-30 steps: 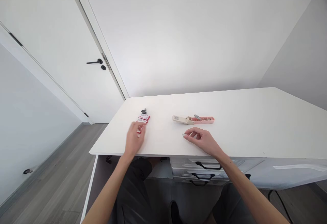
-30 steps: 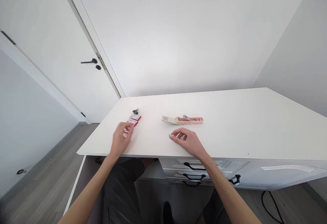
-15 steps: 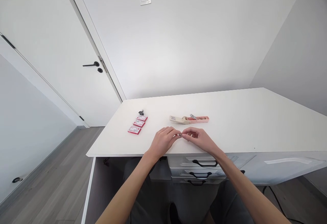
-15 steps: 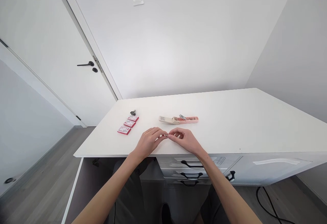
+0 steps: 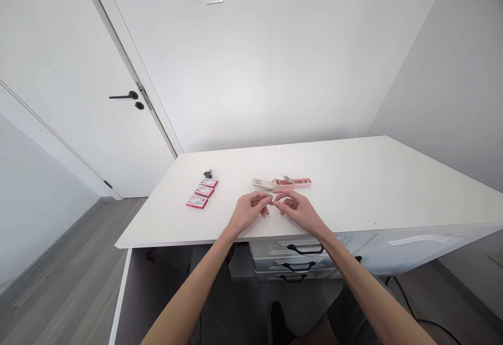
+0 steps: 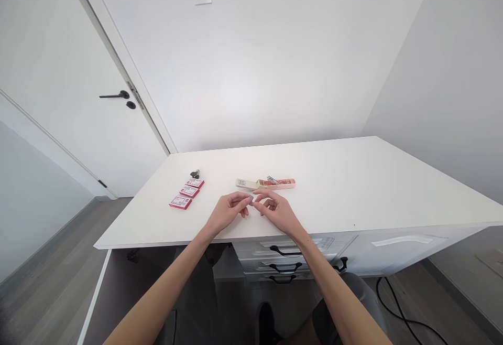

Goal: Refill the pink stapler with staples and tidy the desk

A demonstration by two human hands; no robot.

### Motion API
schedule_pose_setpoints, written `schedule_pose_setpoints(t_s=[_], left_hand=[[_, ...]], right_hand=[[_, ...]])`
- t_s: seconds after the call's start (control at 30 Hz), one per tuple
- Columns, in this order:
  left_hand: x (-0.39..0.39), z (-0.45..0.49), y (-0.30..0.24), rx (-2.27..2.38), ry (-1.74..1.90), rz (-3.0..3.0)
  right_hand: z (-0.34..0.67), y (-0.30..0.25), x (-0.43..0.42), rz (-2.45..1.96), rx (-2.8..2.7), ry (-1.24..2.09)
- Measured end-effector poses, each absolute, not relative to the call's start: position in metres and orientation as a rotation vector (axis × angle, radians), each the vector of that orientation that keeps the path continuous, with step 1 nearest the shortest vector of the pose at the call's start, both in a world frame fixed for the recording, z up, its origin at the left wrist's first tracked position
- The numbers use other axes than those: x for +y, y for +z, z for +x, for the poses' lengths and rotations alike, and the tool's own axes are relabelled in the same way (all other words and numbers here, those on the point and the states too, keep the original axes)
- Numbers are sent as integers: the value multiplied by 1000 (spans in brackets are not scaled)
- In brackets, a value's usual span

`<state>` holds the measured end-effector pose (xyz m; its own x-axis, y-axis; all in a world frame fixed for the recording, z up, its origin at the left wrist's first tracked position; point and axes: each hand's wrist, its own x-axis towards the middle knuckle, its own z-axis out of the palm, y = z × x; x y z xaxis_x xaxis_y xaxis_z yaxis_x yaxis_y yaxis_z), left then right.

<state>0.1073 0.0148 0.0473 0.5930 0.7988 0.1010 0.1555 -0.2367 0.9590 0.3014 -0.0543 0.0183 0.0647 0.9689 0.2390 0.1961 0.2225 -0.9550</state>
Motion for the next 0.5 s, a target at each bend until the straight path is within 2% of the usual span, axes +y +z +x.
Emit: schedule_pose_setpoints(t_s=[0.37,0.5], left_hand=[[38,102,56,677,455,1825],[44,96,56,840,544,1972]], right_hand=[[302,26,-56,-1298,-1458,877],[299,23,-55,-1338,-1457,868]])
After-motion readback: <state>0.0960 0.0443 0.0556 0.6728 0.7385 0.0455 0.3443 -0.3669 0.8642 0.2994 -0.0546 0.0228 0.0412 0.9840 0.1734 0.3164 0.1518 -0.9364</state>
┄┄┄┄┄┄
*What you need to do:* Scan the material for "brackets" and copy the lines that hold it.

*Solution for this exercise:*
- Numbers are sent as integers: the value multiplied by 1000 (spans in brackets are not scaled)
- In brackets, a value's usual span

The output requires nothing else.